Artificial Intelligence
Preventing ‘Hallucination’ in GPT-3 and Other Complex Language Models
A defining characteristic of ‘fake news' is that it frequently presents false information in a context of factually correct information, with the untrue data gaining perceived authority by a kind of literary osmosis – a worrying demonstration of the power of half-truths.
Sophisticated generative natural language processing (NLP) processing models such as GPT-3 also have a tendency to ‘hallucinate' this kind of deceptive data. In part, this is because language models require the capability to rephrase and summarize long and often labyrinthine tracts of text, without any architectural constraint that's able to define, encapsulate and ‘seal' events and facts so that they are protected from the process of semantic reconstruction.
Therefore the facts are not sacred to an NLP model; they can easily end up treated in the context of ‘semantic Lego bricks', particularly where complex grammar or arcane source material makes it difficult to separate discrete entities from language structure.
This problem spills over from text-based machine learning into computer vision research, particularly in sectors which utilize semantic discrimination to identify or describe objects.
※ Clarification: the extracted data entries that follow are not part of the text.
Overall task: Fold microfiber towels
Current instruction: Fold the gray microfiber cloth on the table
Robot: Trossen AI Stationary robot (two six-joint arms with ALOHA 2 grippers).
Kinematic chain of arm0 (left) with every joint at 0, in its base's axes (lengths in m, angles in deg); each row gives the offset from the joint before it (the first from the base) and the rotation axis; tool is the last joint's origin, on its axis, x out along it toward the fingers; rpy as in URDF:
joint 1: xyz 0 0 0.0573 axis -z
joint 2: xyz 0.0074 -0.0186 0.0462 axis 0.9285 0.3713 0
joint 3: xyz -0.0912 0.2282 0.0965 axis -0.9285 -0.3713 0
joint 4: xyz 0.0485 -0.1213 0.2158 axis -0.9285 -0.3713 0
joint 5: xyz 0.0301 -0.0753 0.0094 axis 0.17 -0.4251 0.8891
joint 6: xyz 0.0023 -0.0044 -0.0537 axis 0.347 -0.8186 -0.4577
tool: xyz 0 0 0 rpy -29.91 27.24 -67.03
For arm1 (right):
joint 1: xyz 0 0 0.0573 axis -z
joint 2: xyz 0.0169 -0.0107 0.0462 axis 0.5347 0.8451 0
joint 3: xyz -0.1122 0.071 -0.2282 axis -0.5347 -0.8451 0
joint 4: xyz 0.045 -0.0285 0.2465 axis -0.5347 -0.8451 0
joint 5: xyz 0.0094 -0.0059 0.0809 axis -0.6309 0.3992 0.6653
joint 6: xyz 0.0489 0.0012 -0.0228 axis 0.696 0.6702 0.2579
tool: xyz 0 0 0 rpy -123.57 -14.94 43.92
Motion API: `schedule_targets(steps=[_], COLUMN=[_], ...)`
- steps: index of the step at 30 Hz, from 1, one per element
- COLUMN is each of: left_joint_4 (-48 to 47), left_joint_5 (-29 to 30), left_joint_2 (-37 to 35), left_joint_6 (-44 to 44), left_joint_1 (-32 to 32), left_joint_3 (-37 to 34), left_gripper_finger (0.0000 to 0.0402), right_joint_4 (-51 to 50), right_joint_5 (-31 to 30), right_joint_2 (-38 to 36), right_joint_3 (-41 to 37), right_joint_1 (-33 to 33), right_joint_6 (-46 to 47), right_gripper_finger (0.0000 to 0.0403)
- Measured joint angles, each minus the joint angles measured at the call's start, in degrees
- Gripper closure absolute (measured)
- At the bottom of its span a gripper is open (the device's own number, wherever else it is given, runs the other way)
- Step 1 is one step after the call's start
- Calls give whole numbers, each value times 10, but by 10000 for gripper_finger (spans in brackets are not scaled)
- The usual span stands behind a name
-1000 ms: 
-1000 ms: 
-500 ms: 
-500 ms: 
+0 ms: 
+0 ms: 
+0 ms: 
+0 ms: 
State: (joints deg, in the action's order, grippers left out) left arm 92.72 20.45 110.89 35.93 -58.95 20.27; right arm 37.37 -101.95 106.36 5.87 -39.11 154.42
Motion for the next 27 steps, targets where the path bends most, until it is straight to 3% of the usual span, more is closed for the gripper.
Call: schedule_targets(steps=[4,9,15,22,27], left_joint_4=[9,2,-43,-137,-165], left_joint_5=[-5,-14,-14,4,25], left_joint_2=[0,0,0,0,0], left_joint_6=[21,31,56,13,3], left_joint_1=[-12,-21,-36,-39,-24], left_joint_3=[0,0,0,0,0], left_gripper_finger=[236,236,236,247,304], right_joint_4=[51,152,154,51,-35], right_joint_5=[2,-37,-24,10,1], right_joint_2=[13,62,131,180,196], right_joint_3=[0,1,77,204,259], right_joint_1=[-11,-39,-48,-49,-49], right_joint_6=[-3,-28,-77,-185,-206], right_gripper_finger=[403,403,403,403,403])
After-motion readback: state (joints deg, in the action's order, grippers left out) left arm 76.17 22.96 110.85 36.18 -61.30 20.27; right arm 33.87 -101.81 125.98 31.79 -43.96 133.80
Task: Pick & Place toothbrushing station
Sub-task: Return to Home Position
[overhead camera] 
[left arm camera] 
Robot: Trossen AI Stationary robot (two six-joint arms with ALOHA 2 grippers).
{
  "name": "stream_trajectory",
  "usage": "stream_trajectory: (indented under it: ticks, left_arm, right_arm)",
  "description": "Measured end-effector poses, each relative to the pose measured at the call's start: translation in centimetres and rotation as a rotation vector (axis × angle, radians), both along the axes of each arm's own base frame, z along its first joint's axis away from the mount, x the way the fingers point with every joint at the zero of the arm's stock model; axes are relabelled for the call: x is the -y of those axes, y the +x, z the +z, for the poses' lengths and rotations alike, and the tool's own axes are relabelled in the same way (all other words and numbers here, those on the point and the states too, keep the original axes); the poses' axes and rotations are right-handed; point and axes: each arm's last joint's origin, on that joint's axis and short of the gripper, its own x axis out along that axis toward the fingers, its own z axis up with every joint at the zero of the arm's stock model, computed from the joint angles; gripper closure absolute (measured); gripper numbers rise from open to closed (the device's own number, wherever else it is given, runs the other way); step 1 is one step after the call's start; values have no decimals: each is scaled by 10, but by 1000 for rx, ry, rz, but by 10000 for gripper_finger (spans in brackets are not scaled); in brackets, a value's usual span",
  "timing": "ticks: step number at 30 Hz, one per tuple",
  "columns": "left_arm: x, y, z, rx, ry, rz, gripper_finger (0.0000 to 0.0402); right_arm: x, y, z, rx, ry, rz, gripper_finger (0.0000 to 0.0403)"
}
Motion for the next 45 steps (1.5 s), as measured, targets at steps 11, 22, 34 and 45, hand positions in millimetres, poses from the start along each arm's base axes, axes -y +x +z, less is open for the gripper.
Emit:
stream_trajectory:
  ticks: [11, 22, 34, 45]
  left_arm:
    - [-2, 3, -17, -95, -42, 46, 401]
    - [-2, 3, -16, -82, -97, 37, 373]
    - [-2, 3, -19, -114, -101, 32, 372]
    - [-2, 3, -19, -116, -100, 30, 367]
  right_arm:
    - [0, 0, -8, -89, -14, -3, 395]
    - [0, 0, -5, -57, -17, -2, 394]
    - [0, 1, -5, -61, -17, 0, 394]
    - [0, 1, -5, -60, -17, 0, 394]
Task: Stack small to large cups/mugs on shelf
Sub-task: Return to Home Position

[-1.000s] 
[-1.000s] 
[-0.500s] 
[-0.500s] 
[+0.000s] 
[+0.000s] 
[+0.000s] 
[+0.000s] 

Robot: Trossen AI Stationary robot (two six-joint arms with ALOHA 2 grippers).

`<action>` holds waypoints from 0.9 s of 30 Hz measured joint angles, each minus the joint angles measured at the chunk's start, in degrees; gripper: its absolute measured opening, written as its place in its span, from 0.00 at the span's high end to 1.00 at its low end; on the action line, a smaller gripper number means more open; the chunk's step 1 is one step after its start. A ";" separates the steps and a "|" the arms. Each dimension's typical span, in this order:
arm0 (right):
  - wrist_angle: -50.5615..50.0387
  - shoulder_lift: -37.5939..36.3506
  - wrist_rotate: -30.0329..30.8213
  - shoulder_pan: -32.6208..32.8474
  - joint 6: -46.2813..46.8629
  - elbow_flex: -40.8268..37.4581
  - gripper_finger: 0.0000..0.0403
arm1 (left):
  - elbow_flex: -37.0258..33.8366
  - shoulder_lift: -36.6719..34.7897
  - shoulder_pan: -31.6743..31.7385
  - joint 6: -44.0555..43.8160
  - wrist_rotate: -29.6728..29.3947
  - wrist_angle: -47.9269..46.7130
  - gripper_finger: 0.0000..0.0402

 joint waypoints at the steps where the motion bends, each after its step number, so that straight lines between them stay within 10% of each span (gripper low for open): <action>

In the case of GPT-3, the model can become frustrated with repeated questioning on a topic it has already addressed as well as it can. In the best case scenario, it will admit defeat:
DaVinci and DaVinci Instruct (Beta) do better in this regard than other GPT-3 models available via the API. Here, the Curie model gives the wrong answer, while the Babbage model expands confidently on an equally wrong answer:
Things Einstein Never Said
When soliciting the GPT-3 DaVinci Instruct engine (which currently seems to be the most capable) for Einstein's famous quote ‘God does not play dice with the universe', DaVinci instruct fails to find the quote and invents a non-quote, going on to hallucinate three other relatively plausible and completely non-existent quotes (by Einstein or anyone) in response to similar queries:
If GPT-3 was consistently wrong in quoting, it would be easier to discount these hallucinations programmatically. However, the more diffused and famous a quote is, the more likely GPT-3 is to get the quote right:
A second problem can emerge when GPT-3's session history data bleeds into a new question:
Einstein would likely be scandalized to have this saying attributed to him. The quote appears to be a nonsensical hallucination of a real-life Winston Churchill aphorism. The previous question in the GPT-3 session related to Churchill (not Einstein), and GPT-3 appears to have mistakenly used this session token to inform the answer.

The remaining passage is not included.